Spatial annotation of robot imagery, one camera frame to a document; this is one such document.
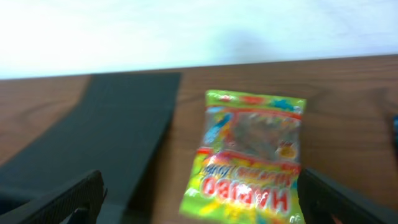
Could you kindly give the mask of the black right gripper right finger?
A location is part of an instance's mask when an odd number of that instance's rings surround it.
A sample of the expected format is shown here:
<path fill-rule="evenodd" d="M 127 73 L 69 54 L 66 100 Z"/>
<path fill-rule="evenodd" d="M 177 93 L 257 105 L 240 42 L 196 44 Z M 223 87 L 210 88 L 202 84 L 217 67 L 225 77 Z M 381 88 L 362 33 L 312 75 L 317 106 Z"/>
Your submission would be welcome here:
<path fill-rule="evenodd" d="M 374 203 L 313 169 L 300 171 L 297 191 L 306 223 L 397 223 L 397 212 Z"/>

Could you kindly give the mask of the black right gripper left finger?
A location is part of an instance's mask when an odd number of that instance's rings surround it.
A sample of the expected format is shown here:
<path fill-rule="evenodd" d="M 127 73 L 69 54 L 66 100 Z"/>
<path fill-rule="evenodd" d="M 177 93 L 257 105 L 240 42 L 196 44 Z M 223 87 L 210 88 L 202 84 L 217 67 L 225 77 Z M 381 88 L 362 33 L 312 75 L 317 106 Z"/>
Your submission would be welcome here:
<path fill-rule="evenodd" d="M 1 223 L 97 222 L 108 190 L 91 170 L 48 192 L 1 187 Z"/>

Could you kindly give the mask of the green Haribo gummy bag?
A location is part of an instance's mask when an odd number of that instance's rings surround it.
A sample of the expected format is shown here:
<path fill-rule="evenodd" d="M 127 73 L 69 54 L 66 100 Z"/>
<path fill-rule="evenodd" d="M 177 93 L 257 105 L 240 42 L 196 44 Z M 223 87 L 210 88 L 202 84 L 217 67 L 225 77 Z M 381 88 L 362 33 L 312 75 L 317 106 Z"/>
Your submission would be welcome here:
<path fill-rule="evenodd" d="M 298 195 L 306 101 L 209 90 L 205 132 L 180 204 L 220 223 L 303 223 Z"/>

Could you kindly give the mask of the dark green box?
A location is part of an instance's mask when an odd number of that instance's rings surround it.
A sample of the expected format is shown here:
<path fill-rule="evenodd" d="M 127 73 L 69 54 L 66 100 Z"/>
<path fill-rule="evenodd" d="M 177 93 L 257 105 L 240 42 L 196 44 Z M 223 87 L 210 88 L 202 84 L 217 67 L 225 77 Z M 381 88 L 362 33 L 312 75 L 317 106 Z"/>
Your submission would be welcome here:
<path fill-rule="evenodd" d="M 172 120 L 179 73 L 1 82 L 1 187 L 48 192 L 91 170 L 96 223 L 149 223 L 147 170 Z"/>

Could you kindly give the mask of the blue Oreo cookie pack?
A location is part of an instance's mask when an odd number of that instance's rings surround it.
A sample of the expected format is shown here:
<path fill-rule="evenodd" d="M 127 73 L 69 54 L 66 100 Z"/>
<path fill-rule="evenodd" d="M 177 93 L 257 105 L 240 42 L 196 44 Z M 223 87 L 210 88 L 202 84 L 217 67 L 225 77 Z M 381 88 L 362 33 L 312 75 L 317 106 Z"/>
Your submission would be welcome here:
<path fill-rule="evenodd" d="M 394 147 L 398 150 L 398 115 L 393 117 Z"/>

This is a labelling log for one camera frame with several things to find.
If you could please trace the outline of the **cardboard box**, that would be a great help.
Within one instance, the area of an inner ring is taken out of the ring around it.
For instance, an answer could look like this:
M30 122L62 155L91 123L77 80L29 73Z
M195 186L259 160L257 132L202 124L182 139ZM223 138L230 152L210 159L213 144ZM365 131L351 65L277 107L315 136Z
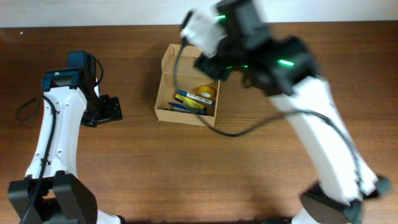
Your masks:
M171 108L169 103L178 103L182 105L181 102L174 99L177 91L175 90L173 78L174 65L180 49L180 45L170 44L161 60L162 75L155 103L156 117L159 121L203 126L204 124L194 114L168 110ZM201 96L198 93L198 89L202 85L211 86L216 89L216 96L214 98L210 98L215 102L215 105L203 103L203 105L206 106L207 115L202 116L205 121L207 121L211 126L214 126L218 107L218 88L220 87L220 83L212 80L194 68L194 62L200 54L201 50L198 47L188 46L184 48L178 65L178 87L183 91L198 96Z

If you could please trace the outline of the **yellow tape roll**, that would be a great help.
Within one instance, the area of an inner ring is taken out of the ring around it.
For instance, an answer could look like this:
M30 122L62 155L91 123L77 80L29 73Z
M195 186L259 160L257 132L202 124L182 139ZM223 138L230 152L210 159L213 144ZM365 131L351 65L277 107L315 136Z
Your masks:
M214 98L216 96L216 89L211 86L202 85L199 87L198 93L205 98Z

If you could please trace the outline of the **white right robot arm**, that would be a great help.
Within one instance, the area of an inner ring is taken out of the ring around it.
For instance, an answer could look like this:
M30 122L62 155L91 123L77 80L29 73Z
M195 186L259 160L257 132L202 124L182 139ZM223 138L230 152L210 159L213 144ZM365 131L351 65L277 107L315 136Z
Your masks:
M262 90L295 130L319 173L293 223L361 223L363 201L391 181L364 162L336 108L328 80L305 43L275 39L252 1L220 1L218 15L191 11L181 35L201 48L197 69L214 80L233 71Z

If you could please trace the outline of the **blue pen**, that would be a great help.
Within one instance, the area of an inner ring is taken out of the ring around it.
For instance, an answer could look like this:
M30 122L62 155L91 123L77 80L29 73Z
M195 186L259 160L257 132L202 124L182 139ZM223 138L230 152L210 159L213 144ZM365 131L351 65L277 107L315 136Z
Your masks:
M190 107L187 107L187 106L178 104L178 103L169 103L169 105L170 105L171 107L184 108L184 109L189 109L189 110L198 110L198 109L190 108Z

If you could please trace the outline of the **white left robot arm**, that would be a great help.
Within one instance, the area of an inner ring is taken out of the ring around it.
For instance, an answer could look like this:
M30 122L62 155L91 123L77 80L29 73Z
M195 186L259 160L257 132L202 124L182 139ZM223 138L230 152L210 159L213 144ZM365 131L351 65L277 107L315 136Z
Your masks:
M21 223L125 223L98 208L95 195L78 179L76 152L81 126L123 118L117 97L100 95L100 61L86 51L69 52L66 68L49 70L42 82L44 107L34 157L7 195Z

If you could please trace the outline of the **white whiteboard marker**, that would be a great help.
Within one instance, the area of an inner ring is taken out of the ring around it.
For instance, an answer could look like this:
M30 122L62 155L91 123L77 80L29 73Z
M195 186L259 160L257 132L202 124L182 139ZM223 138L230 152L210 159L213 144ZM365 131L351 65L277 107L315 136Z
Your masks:
M187 98L190 98L190 99L193 99L193 100L197 100L199 102L206 103L208 105L215 105L215 102L213 100L209 100L207 98L204 98L204 97L201 97L201 96L198 96L198 95L194 95L192 93L189 93L189 92L186 92L186 91L183 91L183 90L177 90L177 93L179 95L186 96Z

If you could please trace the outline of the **black white sharpie marker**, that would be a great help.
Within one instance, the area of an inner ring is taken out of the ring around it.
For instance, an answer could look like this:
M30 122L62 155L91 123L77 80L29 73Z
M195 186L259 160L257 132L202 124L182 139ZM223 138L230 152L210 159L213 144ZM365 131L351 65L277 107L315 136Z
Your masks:
M200 110L189 110L189 109L184 109L184 108L177 108L177 107L171 107L168 109L169 111L176 111L176 112L181 112L181 113L190 113L190 114L200 114L200 115L206 115L204 111Z

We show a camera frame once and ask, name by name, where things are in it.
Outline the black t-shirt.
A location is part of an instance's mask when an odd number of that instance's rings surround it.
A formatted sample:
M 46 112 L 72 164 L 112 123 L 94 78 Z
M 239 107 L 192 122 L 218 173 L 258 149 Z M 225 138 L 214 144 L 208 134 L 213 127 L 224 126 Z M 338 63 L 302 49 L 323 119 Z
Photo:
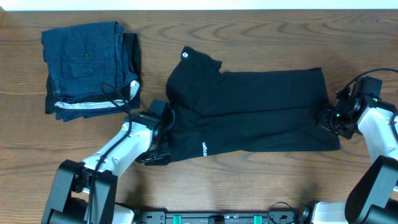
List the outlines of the black t-shirt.
M 174 123 L 155 162 L 247 152 L 336 151 L 319 124 L 329 104 L 320 68 L 222 72 L 221 62 L 185 47 L 166 83 Z

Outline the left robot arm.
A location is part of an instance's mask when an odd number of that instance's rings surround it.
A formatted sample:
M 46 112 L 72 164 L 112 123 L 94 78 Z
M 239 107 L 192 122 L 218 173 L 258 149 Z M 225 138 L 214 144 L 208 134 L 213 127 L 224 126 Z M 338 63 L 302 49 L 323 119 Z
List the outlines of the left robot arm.
M 105 146 L 81 162 L 63 161 L 55 174 L 42 223 L 133 223 L 135 211 L 118 205 L 119 178 L 146 152 L 154 152 L 175 121 L 162 115 L 128 115 Z

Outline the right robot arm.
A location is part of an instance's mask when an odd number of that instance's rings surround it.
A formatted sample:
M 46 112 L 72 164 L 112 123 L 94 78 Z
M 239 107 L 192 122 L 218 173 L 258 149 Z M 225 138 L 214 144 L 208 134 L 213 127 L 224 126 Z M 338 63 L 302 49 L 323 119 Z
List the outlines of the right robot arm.
M 363 136 L 372 164 L 345 201 L 313 202 L 296 223 L 397 223 L 397 108 L 381 100 L 381 87 L 379 79 L 359 77 L 322 112 L 320 126 L 329 132 Z

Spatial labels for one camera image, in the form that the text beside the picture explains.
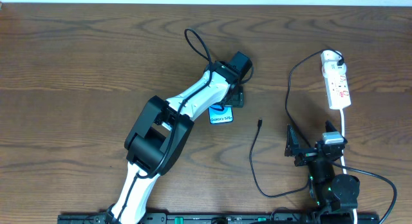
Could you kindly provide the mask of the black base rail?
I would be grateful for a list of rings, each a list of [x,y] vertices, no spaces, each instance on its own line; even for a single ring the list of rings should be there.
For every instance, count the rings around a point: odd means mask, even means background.
[[[108,215],[61,214],[58,224],[106,224]],[[165,214],[147,213],[140,224],[243,224],[243,223],[315,223],[316,220],[305,214],[292,214],[285,211],[274,214]]]

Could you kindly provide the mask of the white USB charger plug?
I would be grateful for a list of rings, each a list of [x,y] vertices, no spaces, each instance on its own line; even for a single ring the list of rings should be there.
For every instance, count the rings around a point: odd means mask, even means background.
[[[347,67],[345,63],[338,65],[337,61],[326,61],[322,66],[322,74],[324,78],[335,77],[336,75],[345,75]]]

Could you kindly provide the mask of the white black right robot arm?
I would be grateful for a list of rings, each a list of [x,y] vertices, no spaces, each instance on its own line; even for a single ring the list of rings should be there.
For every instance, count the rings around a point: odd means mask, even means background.
[[[287,125],[285,156],[295,158],[296,167],[307,166],[311,197],[318,208],[303,218],[307,223],[358,223],[357,198],[360,181],[357,177],[336,174],[333,163],[343,156],[347,144],[331,122],[325,123],[326,132],[312,148],[302,148],[292,125]]]

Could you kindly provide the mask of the white power strip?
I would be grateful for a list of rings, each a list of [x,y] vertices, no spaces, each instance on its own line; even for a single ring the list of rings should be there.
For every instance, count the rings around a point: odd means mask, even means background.
[[[338,65],[342,65],[344,63],[344,60],[340,56],[340,52],[332,50],[324,50],[322,52],[322,66],[326,61],[337,61]],[[330,109],[340,110],[351,105],[351,98],[346,74],[324,78],[324,81]]]

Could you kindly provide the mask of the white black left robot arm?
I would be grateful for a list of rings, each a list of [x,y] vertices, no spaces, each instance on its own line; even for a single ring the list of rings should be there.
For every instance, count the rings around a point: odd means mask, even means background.
[[[180,157],[194,121],[209,107],[226,104],[244,83],[252,63],[216,61],[189,89],[166,100],[150,98],[124,142],[127,176],[106,223],[138,223],[151,191]]]

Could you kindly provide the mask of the blue Galaxy smartphone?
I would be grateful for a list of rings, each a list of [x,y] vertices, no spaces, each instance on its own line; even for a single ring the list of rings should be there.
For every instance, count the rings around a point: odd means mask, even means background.
[[[234,120],[230,106],[212,105],[208,108],[208,111],[211,124],[226,124]]]

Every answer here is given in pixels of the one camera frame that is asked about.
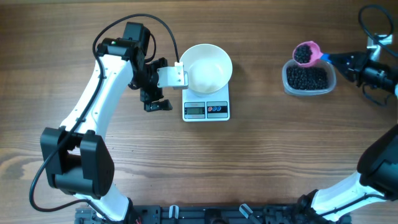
================================
* **TASK INSTRUCTIONS**
Check each line above for the string "green", then copy the ones that have it.

* **ANSWER TO THIS EXERCISE**
Could you kindly give the mask of the green Haribo gummy bag?
Could you kindly give the mask of the dark green box?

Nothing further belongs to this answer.